(Extracted material begins)

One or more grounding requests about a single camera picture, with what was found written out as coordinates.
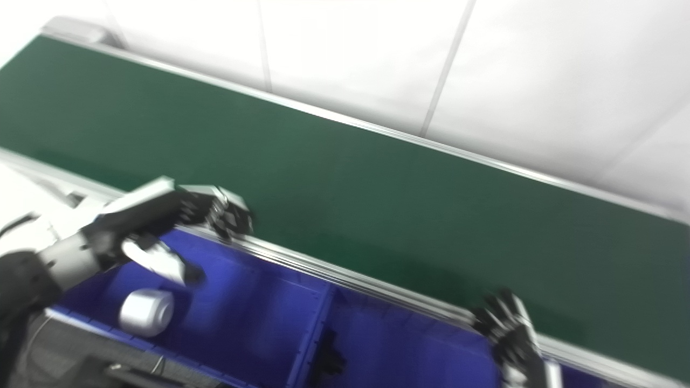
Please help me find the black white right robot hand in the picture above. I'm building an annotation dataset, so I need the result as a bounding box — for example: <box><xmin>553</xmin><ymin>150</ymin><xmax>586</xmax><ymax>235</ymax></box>
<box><xmin>471</xmin><ymin>289</ymin><xmax>562</xmax><ymax>388</ymax></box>

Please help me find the green conveyor belt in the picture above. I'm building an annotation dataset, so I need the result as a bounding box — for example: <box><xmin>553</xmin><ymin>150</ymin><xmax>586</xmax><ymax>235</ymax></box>
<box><xmin>0</xmin><ymin>35</ymin><xmax>690</xmax><ymax>381</ymax></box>
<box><xmin>0</xmin><ymin>16</ymin><xmax>690</xmax><ymax>388</ymax></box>

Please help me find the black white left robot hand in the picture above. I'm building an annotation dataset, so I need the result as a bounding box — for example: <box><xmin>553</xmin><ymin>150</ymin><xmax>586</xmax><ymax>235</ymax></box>
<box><xmin>81</xmin><ymin>176</ymin><xmax>255</xmax><ymax>287</ymax></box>

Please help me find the blue plastic bin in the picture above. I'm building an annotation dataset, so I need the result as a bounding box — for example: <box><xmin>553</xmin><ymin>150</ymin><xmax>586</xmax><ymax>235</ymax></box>
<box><xmin>50</xmin><ymin>229</ymin><xmax>336</xmax><ymax>388</ymax></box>
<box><xmin>286</xmin><ymin>286</ymin><xmax>612</xmax><ymax>388</ymax></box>

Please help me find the black plastic part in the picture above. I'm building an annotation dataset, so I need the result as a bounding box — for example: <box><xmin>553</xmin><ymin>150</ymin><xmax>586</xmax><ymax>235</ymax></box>
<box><xmin>317</xmin><ymin>329</ymin><xmax>347</xmax><ymax>379</ymax></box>

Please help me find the white cylindrical part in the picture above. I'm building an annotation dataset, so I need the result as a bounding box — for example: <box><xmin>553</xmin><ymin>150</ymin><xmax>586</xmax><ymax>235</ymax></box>
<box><xmin>118</xmin><ymin>289</ymin><xmax>176</xmax><ymax>338</ymax></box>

(Extracted material ends)

**Task details**
Copy out, from the records above, every line that holds the string "hand".

**Expected output**
Please help me find the black white right robot hand in the picture above. I'm building an annotation dataset, so I need the result as a bounding box — for example: <box><xmin>553</xmin><ymin>150</ymin><xmax>586</xmax><ymax>235</ymax></box>
Please help me find the black white left robot hand in the picture above. I'm building an annotation dataset, so I need the result as a bounding box — for example: <box><xmin>553</xmin><ymin>150</ymin><xmax>586</xmax><ymax>235</ymax></box>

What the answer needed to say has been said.